### WHAT IS BEING ASKED
Copy out each line of the material exactly. Pictures do not belong in the copy.

### DATA BLOCK
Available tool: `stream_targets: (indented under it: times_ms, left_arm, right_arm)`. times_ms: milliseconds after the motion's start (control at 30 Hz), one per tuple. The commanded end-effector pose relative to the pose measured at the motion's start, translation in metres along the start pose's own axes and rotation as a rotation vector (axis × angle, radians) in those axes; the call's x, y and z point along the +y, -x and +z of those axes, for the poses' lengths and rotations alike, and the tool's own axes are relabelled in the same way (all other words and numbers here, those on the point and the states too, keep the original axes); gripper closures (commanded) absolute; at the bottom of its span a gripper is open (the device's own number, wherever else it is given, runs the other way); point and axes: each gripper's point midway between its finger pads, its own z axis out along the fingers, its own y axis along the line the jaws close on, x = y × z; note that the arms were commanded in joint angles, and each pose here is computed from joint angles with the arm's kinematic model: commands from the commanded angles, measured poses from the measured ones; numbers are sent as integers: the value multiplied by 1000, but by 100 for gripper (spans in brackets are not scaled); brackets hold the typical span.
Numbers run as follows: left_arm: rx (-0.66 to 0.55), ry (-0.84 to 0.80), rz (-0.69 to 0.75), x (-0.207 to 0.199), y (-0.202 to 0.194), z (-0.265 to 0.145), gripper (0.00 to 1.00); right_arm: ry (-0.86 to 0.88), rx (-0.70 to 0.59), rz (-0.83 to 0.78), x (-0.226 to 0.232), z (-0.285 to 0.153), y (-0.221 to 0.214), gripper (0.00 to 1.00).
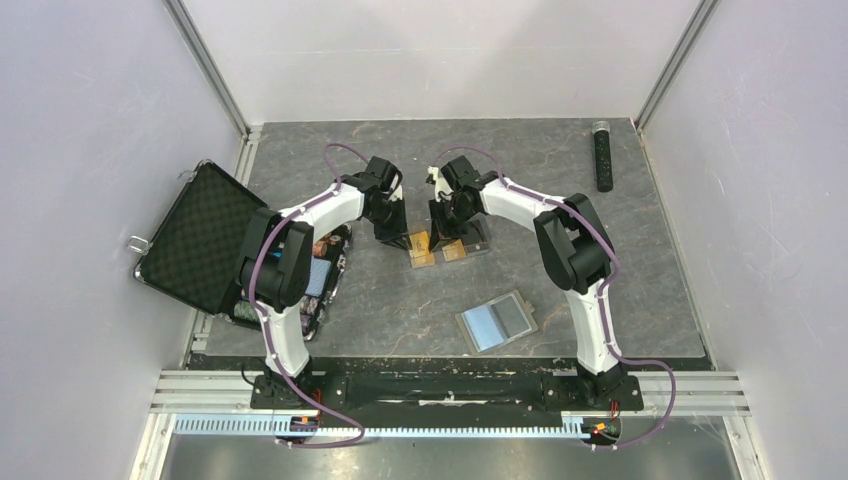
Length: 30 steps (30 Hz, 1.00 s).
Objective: Put the credit cards into the card holder
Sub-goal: Pick up the credit card from the storage box.
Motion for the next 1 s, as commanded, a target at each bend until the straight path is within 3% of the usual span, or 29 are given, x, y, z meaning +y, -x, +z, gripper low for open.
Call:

### THE COMPLETED TASK
Available tool: `stream_targets: (indented under it: times_ms, left_arm, right_arm)`. times_ms: milliseconds after the motion's start (control at 30 Hz), one per tuple. The commanded end-effector pose relative to the pose measured at the motion's start, translation in metres along the start pose's own axes and rotation as a rotation vector (axis × angle, radians) in those axes; the call's x, y and z point along the +y, -x and +z of those axes, for the poses' lengths and rotations alike, and the tool's own axes are relabelled in the same way (all other words and numbers here, those on the point and the states too, keep the original axes); gripper closures (commanded) absolute; at the bottom of its span a gripper is open (the device's own number, wherever else it is given, runs the other way); point and axes: each gripper's point midway between its finger pads, its own z axis out along the fingers, its own y axis along the line the jaws close on, x = y × z; note that the arms were commanded in joint angles, and each pose here is computed from joint angles with the arm's kinematic model: commands from the commanded angles, measured poses from the measured ones; numbers are sent as integers: the value multiplied by 1000, but by 100 for gripper (spans in brackets are not scaled); brackets hold the typical span.
Numbers run as follows: left_arm: rx (-0.66 to 0.55), ry (-0.84 to 0.80), rz (-0.69 to 0.75), x (-0.207 to 0.199), y (-0.202 to 0.194), z (-0.265 to 0.145), gripper (0.00 to 1.00); right_arm: ry (-0.86 to 0.88), rx (-0.70 to 0.59), rz (-0.83 to 0.78), x (-0.226 to 0.232), z (-0.285 to 0.153), y (-0.221 to 0.214), gripper (0.00 to 1.00).
Length: 30 steps (30 Hz, 1.00 s).
Objective: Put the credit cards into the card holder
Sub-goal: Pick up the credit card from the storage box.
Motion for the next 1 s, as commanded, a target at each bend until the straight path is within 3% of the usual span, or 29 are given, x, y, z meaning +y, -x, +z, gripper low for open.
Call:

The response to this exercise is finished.